Kami melangkah ke luar hutan dan terdengar olehku suara orang berbisik dengan suara samar-samar. Aku melihat Ibra berjalan dengan santainya di depanku. Aku curiga padanya dan ku lihat telapak kakinya, ternyata masih menginjak bumi. Lalu, siapa yang berbisik tadi?.Iihh! Aku bergidik ngeri. "Ibra, tunggu!".Aku menyusulnya dan mencoba berjalan sejajar dengannya."Kamu sepertinya penakut", ucapnya santai padaku."Siapapun yang di luar sana pemberani, kalau berada di tempat seperti ini pastilah berubah jadi penakut!", jawabku kesal.
Kami sudah keluar dari dalam hutan.
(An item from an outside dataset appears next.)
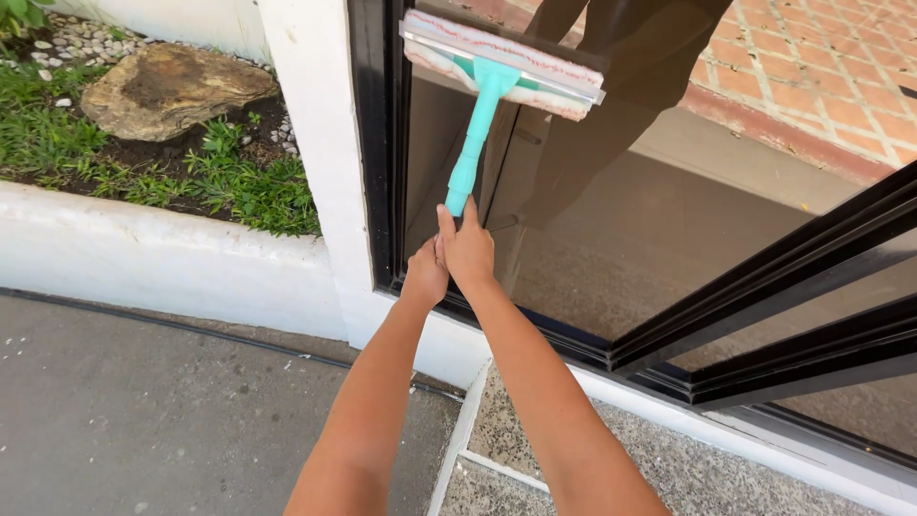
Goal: Cleaning a large glass front door using a window scrubber and squeegee tool.
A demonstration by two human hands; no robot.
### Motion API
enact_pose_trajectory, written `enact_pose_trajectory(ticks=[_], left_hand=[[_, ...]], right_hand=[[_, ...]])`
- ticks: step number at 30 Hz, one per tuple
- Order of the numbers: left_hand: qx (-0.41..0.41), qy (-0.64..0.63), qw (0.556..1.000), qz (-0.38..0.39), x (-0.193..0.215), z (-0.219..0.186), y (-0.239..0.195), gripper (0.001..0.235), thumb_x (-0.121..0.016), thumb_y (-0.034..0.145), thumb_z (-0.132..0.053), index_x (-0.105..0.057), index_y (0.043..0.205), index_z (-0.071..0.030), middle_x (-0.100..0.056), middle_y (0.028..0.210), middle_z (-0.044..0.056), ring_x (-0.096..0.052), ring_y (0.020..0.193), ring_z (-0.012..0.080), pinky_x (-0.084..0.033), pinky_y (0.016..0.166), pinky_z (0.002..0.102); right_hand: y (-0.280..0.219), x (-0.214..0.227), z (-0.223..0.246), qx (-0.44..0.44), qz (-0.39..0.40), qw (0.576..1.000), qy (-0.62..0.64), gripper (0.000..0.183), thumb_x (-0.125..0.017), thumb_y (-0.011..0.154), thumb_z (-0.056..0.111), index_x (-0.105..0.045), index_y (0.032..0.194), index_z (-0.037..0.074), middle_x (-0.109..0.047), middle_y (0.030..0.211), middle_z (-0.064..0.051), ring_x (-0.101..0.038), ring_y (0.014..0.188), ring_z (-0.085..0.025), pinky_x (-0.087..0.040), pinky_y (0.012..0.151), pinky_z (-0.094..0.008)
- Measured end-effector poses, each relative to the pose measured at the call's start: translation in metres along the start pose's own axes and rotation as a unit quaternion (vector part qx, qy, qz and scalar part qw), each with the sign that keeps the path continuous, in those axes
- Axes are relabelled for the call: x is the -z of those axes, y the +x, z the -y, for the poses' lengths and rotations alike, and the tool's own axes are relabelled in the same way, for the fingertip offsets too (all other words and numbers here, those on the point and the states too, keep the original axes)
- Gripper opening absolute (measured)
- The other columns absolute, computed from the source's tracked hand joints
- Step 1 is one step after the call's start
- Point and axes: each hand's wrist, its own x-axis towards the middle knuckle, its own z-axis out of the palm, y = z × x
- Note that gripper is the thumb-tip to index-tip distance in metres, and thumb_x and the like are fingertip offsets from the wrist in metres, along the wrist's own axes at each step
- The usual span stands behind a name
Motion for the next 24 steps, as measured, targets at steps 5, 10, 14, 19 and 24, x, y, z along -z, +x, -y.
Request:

Aku meletakkan potongan-potongan ranting ke bawah dan menyusunnya rapi. Ibra menggosok-gosokkan antara dua batu hingga keluar percikan api. Kami buat api unggun sebagai penghangat dan penerangan di malam ini.
"Adrian, kamu masih sekolah ?", tanya Ibra padaku. "Aku kuliah semester 3. Kenapa?. "Kamu kuliah di kampus yangmana?, beri tahu aku jika ada pemberian beasiswa, aku ingin mengusulkan diri". Aku tidak menyangka dia meminta bantuanku. "Aku tidak janji tapi, akan ku tanyakan". Ibra melangkah menjauhi api unggun dan diriku. "Kamu mahu kemana?", "Tidur", jawabnya singkat. Aku menjadi takut hingga tidak merasakan ngantuk. Aku duduk melipat lutut sambil bersiul mencoba menghilangkan rasa takutku.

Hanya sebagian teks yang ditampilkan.